=== TO DO ===
Copy the data exactly from the line that contains "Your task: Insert" through the line that contains "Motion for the", keeping both end lines and leaving out everything else.
:: SOURCE DATA ::
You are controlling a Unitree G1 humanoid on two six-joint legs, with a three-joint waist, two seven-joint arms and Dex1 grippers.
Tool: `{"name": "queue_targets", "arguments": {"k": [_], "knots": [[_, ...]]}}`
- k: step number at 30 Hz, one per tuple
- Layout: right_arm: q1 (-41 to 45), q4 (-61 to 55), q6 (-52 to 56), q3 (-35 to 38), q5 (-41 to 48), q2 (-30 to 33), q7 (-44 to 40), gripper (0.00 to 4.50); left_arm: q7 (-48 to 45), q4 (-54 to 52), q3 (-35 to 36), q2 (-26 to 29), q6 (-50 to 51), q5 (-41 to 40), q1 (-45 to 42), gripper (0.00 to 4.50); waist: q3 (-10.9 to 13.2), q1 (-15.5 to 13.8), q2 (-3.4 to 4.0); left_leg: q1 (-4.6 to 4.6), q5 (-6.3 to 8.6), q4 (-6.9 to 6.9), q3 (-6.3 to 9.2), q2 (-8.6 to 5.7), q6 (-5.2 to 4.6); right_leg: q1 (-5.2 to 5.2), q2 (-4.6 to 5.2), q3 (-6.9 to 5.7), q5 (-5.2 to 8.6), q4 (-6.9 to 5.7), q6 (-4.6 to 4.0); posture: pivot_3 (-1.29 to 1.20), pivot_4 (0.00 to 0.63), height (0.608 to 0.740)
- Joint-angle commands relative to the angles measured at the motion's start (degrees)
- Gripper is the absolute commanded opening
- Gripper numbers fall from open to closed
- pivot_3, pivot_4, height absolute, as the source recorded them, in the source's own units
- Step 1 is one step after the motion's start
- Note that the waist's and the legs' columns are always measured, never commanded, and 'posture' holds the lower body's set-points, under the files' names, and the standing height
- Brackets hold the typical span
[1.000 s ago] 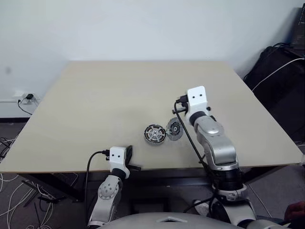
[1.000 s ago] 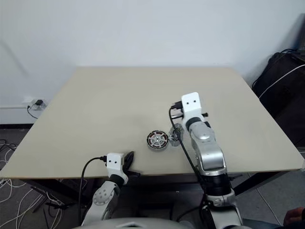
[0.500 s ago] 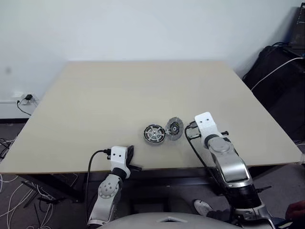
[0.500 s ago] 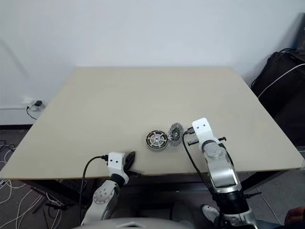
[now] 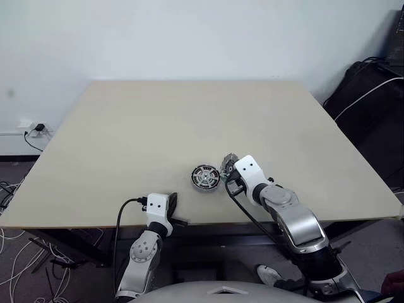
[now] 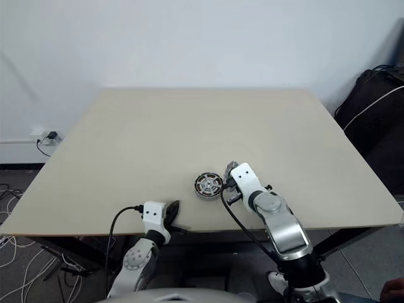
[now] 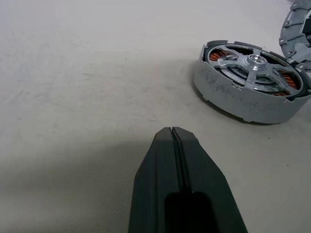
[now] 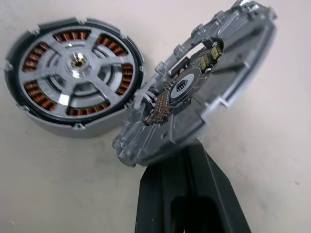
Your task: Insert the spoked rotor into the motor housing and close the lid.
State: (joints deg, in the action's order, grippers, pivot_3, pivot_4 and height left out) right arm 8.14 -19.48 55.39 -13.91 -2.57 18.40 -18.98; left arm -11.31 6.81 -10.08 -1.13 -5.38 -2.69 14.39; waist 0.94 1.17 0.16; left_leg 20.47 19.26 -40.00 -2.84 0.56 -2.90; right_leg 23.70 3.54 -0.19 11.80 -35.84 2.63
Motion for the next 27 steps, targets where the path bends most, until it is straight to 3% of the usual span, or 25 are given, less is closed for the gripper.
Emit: {"name": "queue_targets", "arguments": {"k": [1,12,27], "knots": [[2.1,-1.1,-2.1,0.0,0.6,-1.0,0.1,0.03,0.0,-1.3,-0.4,-0.2,-0.6,0.1,-0.5,0.0,0.0,0.0,0.0,0.0,0.0,0.0,0.0,0.0,0.0,0.0,0.0,0.0,0.0,0.0,0.0,0.0,0.0,0.74],[5.0,9.6,-11.1,-2.6,-3.0,-4.7,4.6,0.03,0.0,-1.2,-0.5,-0.2,-0.7,0.3,-0.6,0.0,0.0,0.2,-0.01,0.0,0.0,0.0,-0.01,-0.02,0.01,0.0,0.0,0.01,-0.01,0.0,0.0,0.0,0.0,0.74],[8.7,18.2,-18.9,-8.8,-5.1,-9.4,2.5,0.03,0.1,-0.7,-0.3,-0.4,-0.9,0.2,-0.9,0.0,0.0,0.5,-0.01,-0.03,-0.01,0.0,-0.01,0.01,0.02,-0.02,-0.02,0.01,-0.01,-0.03,0.0,0.0,0.0,0.74]]}}
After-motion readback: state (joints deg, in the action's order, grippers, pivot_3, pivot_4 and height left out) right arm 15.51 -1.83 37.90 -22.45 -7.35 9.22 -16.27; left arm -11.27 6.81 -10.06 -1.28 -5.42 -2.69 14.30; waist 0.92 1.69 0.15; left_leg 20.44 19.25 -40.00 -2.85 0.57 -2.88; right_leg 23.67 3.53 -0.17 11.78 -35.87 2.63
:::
=== TASK ANSWER ===
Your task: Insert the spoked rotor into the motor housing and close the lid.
State: (joints deg, in the action's order, grippers, pivot_3, pivot_4 and height left out) right arm 8.14 -19.48 55.39 -13.91 -2.57 18.40 -18.98; left arm -11.31 6.81 -10.08 -1.13 -5.38 -2.69 14.39; waist 0.94 1.17 0.16; left_leg 20.47 19.26 -40.00 -2.84 0.56 -2.90; right_leg 23.70 3.54 -0.19 11.80 -35.84 2.63
Motion for the next 27 steps, targets where the path bends most, until it is straight to 3% of the usual span, or 25 are given, less is closed for the gripper.

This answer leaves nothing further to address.